Chapter 4
Chapter 4
In the end, the burly man chose to trust himself.
He pulled open the door to 404 and shouted “Hey, security!” into the hallway. The next second, a hand so pale it was almost translucent reached in through the gap. Its five fingers, looking like bloated, water-logged noodles, snapped around his neck.
He didn’t even have time to scream before he was dragged out bodily.
The door slammed shut in front of us with a heavy thud, followed quickly by the muffled sound of bones being crushed outside.
The archives fell into a deathly silence.
The remaining survivors finally lost the nerve to oppose me.
I spread the register open and flipped through it rapidly.
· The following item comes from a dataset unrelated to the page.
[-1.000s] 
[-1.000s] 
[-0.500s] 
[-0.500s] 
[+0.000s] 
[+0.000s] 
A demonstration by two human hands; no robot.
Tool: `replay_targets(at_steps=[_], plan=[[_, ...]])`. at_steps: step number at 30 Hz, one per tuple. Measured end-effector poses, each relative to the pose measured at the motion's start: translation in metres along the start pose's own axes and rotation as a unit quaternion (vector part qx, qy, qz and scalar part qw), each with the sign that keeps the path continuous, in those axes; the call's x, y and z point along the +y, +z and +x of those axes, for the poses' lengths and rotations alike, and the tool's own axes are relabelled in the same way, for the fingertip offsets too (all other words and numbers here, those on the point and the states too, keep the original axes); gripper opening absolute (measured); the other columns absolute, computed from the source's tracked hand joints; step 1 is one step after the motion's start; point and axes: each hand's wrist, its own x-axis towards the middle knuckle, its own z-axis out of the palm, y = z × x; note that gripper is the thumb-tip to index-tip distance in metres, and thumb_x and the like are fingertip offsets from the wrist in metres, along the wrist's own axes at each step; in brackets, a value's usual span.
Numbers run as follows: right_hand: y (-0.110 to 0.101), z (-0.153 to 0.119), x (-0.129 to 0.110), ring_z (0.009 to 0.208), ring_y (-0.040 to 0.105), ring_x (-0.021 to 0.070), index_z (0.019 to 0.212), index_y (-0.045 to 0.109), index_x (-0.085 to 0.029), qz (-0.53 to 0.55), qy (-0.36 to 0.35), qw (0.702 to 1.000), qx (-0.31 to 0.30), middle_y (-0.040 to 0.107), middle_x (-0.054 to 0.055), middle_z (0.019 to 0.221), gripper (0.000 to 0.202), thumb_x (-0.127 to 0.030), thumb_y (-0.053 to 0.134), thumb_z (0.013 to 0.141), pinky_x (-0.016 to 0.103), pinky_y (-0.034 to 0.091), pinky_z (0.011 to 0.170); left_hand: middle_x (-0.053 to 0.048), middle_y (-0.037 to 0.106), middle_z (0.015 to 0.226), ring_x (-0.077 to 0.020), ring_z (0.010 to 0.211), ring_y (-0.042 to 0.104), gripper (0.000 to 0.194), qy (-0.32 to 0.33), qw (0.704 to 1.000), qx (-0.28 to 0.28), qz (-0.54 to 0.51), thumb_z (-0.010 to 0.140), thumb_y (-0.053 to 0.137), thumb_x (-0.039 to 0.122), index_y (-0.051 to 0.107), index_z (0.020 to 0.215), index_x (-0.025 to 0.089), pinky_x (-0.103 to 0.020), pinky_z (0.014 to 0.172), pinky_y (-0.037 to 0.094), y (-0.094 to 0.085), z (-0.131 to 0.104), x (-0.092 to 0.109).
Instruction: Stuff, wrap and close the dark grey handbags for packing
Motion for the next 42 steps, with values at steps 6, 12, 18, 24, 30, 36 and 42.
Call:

Sure enough, tucked into the back was a setting page I had deleted years ago.
The Administrator Rules.
1. The Administrator has no right to directly kill residents who are officially registered.
2. The Administrator is only responsible for maintaining the rules, not for correcting errors.
3. If an Author-level conflict occurs within a Dungeon, it must be reported to Central Control; private handling is prohibited.
4. The Administrator may enter any door, but they cannot refuse questions posed by an Author.
Seeing the fourth rule, I finally smiled.
This was exactly what I was looking for.
I closed the register, turned around, and headed for the exit.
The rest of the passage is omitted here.